Le journal du SIEL La plume africaine au féminin : histoire et défis

Ce 6 mai 2026, la Salle Averroès du SIEL a abrité un débat sur les enjeux de la littérature féminine africaine. Mahoua Soumahoro Bakayoko de Côte d’Ivoire et Asma Lamrabet du Maroc, autrices, ont mené une réflexion critique sur l’écriture féminine dans un monde en transformations sur plusieurs plans.

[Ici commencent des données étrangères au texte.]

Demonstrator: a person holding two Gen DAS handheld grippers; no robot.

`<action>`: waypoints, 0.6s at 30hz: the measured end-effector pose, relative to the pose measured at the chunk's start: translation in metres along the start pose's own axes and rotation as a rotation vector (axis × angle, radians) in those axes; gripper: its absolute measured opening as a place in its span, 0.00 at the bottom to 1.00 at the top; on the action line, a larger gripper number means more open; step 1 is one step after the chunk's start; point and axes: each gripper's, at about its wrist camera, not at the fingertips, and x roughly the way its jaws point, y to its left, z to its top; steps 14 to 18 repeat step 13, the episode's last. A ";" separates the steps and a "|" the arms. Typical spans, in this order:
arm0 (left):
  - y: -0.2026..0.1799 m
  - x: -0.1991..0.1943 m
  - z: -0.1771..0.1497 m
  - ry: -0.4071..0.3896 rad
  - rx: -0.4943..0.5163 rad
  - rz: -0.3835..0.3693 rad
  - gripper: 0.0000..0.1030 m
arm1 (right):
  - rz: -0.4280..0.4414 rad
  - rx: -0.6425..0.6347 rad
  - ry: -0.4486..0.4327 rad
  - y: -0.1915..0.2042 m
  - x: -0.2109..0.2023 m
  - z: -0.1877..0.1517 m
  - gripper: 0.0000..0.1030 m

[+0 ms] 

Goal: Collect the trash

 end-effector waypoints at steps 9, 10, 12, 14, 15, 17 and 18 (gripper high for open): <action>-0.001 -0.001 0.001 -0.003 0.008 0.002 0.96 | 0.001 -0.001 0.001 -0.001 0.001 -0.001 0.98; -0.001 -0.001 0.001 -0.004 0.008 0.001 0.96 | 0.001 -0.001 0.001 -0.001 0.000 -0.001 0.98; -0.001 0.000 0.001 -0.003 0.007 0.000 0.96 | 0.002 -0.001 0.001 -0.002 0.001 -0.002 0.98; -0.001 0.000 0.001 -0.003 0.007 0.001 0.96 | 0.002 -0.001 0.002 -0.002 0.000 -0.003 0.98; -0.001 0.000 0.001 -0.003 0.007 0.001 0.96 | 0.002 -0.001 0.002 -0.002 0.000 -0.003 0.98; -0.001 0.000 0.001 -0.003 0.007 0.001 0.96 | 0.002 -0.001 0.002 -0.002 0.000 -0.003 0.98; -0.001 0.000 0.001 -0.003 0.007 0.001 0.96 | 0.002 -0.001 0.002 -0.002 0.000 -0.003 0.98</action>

« L’écriture féminine africaine est sortie d’un combat », a déclaré Mahoua Soumahoro Bakayoko, une pionnière de la littérature féminine ivoirienne. Les écrivaines africaines traitent la colonisation, les maux de la société, le patriarcat, l’identité, les aspirations et d’autres sujets qui impactent leur présent et leur futur.
D’après l’autrice de Tounghan ou les écueils de l’immigration, l’écriture de la femme du continent se distingue par son caractère viscéral et émotionnel. Elle refuse de se laisser dominer par la langue du colon et met en avant sa propre sensibilité. Les autrices revendiquent leurs langues locales comme outils souverains d’expression. Bakayoko dit transmettre une partie de son identité à travers chaque œuvre, en veillant à réinventer le réel tout en restant fidèle aux parcours et aux histoires qu’elle raconte.
Asma Lamrabet, essayiste et spécialiste de l’Islam au féminin, a nuancé de son côté le clivage qui existe entre l’écriture féminine et celle féministe. Elle juge que la revendication est la même partout, qu’elle soit théorisée en Europe ou portée en silence en Amérique latine, en Asie ou dans le monde arabe. « Donner la voix aux femmes, c’est déjà quelque chose ». A travers ce ton positif, elle a rappelé que la littérature africaine féminine n’est pas une récente émergence. Elle a toujours existé à travers les traditions orales.
Au cours de cette rencontre, les deux intervenantes ont rappelé des figures historiques de femmes qui ont marqué les récits féminins dès le 12e siècle.